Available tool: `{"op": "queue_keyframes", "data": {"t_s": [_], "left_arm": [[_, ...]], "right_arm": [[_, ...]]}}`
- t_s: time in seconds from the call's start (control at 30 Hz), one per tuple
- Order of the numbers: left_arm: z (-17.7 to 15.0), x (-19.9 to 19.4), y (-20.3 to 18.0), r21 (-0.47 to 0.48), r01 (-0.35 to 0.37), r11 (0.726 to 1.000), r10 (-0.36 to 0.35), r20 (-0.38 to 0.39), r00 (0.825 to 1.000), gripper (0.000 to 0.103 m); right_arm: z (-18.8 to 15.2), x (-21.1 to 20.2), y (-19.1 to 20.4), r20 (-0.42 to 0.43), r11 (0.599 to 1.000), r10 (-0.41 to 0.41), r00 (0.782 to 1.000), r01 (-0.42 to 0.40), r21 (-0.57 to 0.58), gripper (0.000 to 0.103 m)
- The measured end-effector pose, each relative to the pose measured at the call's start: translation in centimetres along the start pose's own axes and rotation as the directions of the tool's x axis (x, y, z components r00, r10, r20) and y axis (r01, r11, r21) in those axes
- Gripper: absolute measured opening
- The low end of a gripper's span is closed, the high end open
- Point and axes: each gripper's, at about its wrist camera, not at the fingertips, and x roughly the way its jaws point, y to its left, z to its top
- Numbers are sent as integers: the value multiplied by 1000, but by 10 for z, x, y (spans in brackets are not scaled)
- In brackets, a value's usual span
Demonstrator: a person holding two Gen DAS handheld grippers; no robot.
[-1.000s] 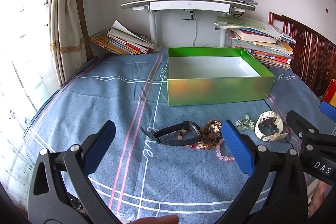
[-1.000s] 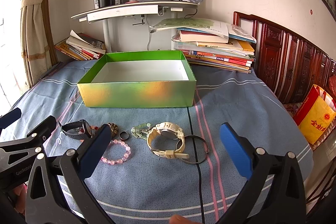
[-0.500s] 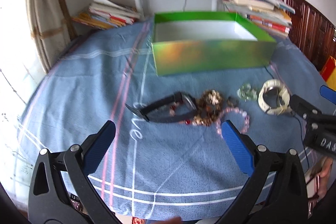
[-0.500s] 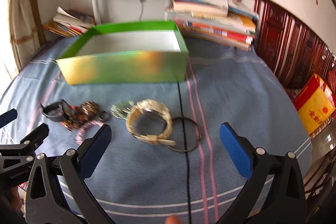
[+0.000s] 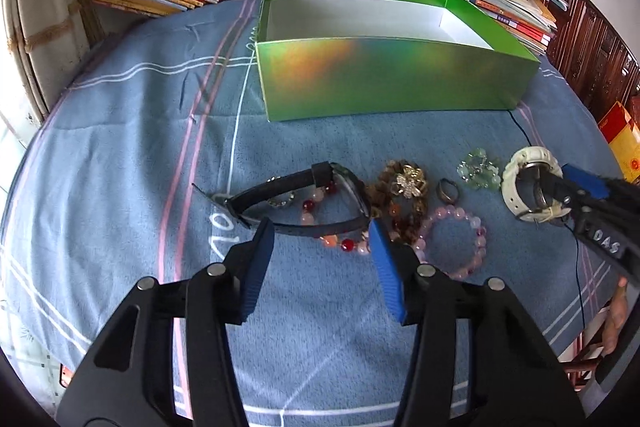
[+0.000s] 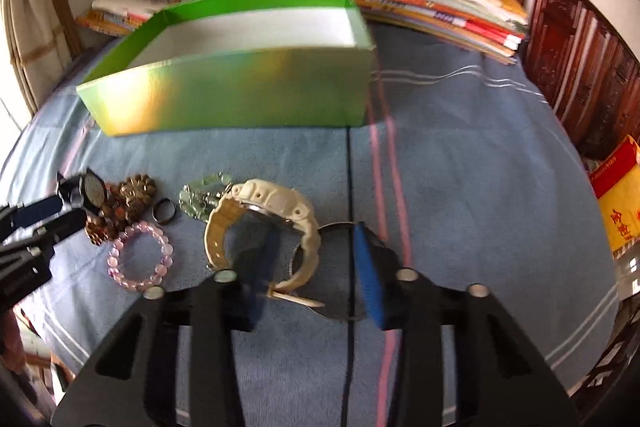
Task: Organize jewelry
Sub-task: 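Grasp the black-strap watch with the left tool while the right tool grasps the cream watch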
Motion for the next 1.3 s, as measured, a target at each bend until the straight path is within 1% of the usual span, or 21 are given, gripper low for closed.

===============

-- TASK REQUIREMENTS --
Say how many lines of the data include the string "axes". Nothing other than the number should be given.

-- ANSWER TO THE EXERCISE --
2